## DATA EXTRACT
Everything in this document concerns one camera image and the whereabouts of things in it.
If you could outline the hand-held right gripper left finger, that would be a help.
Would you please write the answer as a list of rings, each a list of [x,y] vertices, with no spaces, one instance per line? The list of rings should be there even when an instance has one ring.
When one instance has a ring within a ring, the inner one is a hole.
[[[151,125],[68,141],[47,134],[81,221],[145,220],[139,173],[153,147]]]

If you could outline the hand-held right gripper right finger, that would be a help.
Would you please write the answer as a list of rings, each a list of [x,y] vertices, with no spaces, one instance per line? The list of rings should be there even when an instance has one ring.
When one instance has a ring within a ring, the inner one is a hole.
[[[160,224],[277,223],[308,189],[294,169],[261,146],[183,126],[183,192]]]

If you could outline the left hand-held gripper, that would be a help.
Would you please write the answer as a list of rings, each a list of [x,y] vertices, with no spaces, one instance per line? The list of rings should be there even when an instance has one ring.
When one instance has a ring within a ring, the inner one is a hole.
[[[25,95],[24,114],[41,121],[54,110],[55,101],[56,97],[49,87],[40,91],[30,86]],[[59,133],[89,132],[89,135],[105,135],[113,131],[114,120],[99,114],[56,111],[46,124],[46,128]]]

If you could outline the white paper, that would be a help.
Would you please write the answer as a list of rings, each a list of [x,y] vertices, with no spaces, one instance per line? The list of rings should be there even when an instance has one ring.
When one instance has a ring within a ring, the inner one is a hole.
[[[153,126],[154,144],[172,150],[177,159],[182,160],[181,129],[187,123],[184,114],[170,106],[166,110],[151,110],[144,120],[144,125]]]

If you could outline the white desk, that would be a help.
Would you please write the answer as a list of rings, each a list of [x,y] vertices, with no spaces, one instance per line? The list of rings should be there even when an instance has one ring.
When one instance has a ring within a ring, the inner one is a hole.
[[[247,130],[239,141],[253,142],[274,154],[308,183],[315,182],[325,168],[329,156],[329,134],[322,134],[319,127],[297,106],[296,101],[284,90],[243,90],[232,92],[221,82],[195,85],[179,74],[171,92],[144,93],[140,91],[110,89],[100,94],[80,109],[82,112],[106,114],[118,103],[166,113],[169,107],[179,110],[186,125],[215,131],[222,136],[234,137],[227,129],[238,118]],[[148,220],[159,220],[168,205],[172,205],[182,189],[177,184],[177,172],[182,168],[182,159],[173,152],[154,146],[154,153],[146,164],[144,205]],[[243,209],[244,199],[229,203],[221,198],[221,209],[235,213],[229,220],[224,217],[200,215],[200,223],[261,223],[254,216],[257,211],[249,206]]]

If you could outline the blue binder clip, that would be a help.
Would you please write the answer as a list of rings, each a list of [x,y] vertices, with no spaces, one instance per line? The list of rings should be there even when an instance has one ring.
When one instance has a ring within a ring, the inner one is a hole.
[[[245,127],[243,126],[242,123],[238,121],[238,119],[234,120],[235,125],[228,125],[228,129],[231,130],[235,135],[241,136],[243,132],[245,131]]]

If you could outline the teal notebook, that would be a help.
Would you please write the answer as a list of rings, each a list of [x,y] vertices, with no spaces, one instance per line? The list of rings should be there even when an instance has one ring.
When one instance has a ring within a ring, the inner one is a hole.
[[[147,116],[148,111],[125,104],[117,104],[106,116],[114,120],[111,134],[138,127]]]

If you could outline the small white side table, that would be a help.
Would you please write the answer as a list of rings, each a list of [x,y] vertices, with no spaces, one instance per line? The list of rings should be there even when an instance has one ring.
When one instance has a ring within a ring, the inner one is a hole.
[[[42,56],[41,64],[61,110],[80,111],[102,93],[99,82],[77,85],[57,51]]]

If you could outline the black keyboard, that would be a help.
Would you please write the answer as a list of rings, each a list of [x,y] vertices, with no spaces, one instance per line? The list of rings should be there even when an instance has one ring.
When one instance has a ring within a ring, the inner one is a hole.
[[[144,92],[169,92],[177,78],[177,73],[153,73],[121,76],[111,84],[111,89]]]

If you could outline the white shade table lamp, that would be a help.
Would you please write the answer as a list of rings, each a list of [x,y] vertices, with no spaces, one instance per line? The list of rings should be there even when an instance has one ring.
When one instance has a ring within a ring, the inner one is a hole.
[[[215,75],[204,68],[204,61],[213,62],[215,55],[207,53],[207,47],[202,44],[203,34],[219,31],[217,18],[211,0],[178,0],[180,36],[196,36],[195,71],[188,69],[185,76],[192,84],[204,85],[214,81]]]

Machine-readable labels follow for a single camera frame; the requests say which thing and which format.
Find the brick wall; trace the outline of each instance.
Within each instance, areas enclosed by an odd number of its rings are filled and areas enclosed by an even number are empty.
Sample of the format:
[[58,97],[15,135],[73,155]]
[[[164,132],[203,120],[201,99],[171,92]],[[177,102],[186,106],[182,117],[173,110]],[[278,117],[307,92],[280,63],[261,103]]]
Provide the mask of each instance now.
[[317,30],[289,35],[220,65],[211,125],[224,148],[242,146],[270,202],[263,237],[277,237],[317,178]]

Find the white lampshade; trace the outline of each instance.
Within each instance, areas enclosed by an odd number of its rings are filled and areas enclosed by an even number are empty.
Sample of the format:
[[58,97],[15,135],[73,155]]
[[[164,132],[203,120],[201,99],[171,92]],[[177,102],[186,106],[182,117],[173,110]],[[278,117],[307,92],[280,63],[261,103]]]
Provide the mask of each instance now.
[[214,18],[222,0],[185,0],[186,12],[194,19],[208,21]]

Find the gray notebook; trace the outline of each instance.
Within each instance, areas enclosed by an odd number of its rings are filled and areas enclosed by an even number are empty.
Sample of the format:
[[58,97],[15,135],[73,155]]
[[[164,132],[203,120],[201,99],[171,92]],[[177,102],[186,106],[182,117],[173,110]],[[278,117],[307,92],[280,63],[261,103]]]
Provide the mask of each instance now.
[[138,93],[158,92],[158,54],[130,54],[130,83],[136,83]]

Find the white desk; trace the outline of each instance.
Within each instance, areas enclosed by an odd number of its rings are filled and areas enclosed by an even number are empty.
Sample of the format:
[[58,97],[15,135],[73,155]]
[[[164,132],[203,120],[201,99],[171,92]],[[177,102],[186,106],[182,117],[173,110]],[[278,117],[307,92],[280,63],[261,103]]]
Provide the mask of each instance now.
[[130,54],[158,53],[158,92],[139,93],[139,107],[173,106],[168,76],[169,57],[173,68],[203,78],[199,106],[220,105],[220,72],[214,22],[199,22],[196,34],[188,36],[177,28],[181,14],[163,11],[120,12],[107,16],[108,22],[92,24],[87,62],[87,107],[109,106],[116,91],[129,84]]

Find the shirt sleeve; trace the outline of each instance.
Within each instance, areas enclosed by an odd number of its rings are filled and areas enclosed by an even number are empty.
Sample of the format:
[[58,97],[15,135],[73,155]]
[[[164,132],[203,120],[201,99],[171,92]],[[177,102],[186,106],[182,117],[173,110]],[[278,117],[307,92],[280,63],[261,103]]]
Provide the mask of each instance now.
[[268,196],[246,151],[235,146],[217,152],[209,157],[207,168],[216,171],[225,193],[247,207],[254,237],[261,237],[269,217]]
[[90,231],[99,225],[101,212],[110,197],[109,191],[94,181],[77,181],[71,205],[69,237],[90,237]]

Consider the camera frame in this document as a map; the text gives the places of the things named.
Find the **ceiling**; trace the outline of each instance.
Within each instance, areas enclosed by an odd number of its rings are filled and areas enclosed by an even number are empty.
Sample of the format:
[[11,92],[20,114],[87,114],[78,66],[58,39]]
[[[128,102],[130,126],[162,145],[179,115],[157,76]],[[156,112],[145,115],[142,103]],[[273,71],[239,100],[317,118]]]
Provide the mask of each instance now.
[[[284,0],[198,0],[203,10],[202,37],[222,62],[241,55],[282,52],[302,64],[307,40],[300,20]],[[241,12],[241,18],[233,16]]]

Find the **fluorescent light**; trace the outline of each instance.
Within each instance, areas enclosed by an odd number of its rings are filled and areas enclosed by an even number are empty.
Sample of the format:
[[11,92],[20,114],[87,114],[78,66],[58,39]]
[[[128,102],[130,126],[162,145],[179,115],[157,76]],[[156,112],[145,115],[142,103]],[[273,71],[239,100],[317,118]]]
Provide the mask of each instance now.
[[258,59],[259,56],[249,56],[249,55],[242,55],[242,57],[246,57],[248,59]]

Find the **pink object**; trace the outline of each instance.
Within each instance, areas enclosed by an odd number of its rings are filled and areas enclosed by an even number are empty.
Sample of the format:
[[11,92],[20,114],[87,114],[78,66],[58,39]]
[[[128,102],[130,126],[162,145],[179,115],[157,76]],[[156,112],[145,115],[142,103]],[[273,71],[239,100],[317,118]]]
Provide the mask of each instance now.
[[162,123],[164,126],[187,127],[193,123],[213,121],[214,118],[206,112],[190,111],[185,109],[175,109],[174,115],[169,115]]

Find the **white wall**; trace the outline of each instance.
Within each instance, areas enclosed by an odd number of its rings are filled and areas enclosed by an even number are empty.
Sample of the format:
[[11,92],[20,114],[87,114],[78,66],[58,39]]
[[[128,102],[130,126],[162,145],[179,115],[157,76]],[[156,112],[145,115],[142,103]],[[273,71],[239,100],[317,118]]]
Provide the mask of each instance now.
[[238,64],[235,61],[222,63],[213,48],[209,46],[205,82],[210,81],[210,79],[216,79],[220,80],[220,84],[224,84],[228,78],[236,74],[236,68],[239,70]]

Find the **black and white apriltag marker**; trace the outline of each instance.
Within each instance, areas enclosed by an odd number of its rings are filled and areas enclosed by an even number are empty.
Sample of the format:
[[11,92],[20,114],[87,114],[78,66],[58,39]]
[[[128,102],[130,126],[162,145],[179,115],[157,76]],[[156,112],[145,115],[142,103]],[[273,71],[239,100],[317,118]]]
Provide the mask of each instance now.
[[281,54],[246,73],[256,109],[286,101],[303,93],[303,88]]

## ASSIGNMENT
In the material above, show every line where the word "hand" turns up.

## PROBLEM SOLUTION
If you could outline the hand-held right gripper left finger, that would be a help.
If you could outline the hand-held right gripper right finger, that would be a help.
If you could outline the left hand-held gripper, that would be a help.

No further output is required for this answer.